Going back to the basic of loving God, His words, praying and just worshipping and adoring Him. Back to those days when we were so excited to serve God, and we would arrive 20 mins earlier, to pray and keep the spirit up, all ready to give our best to God and bring forth the sweetest aroma of worship to our King.

In 2016, I will slowly build up this momentum of doing this small things, going back to the basics of loving my King. Not letting busyness overtake my life, and not letting the surrounding affect my worship to God. Its easy to forget when things become a mundane routine, when things get too overwhelming, and when we forget the purpose of why we do the things we do. And I resolute in my heart to spend the first 3 months of going back to the basics, and be faithful to the little things.

Difference Maker

And at the back of my mind, I am incubating 2 little plans called ‘Difference Maker’ to love the children a little more and be a blessing to my community. I am excited to share the plans in my head.

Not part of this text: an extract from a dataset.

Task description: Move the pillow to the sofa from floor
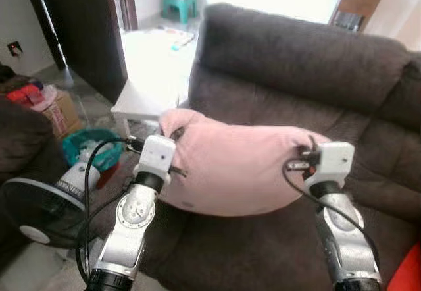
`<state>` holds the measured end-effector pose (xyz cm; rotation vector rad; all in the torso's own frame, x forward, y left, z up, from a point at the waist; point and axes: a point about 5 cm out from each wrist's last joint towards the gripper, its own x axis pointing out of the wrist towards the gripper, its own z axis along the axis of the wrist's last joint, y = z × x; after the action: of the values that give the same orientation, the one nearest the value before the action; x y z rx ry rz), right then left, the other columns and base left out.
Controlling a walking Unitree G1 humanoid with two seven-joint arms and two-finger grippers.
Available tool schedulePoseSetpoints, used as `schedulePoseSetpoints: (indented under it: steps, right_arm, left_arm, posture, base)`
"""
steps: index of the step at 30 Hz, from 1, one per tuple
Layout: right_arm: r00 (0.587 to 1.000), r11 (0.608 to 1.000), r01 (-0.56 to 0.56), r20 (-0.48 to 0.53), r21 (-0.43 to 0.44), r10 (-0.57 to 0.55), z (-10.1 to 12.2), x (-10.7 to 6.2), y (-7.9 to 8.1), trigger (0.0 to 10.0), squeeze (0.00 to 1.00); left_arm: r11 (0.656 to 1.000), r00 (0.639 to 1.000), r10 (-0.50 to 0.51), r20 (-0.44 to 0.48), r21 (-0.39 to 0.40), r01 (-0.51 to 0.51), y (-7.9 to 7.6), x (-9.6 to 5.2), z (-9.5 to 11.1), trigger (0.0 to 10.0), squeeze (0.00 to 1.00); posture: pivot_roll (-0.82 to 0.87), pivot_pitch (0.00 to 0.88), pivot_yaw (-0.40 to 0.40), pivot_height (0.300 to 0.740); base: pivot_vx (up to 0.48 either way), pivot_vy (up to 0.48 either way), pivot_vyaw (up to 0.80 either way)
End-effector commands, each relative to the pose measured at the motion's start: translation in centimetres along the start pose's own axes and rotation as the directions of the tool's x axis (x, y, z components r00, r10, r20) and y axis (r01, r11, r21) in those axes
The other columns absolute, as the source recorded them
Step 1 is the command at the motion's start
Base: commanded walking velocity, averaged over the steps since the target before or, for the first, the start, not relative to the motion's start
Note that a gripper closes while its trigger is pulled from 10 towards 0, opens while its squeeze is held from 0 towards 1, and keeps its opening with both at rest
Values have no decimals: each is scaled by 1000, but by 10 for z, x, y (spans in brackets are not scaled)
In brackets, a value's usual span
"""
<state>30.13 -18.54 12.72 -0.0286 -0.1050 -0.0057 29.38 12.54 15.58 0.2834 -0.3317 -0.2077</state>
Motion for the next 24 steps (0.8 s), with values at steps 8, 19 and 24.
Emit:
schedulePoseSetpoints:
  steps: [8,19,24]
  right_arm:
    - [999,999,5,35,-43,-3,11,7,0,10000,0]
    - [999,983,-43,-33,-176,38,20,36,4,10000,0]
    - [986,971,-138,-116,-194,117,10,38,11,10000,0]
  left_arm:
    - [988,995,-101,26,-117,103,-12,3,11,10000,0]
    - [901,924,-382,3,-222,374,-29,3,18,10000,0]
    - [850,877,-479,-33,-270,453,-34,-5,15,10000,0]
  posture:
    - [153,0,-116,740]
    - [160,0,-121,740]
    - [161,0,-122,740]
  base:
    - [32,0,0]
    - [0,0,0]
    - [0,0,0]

  1. Bring warmth and love.

    I think when I was younger, I have always loved a warmth family dinner on a Christmas and those reunion dinner on Chinese New Year. Its where family gather together and put aside all the differences to just be together.

    And with that, probably with the help of my boss, I am going to look for children that are from under privilege, single parent family, lower income family and get people to open up their homes and bless this little ones, to deliver a little festive warmth to them.

  2. Give a man a fish and you feed him for a day, teach a man how to fish, and you feed the whole community.

    I think education is the quickest way out of poverty. Sometimes, its hard to get the children to come to church and head to tuition afterwards. People don’t really care how much you know, until they know how much you care.

    I guess to me, being able to show out loud your love without any much consideration was not an issue, but delivering the process work to keep on, keeping on. And this little care of heading back to my community to love this kids, meeting their needs, giving tuition and letting them know the importance of their future.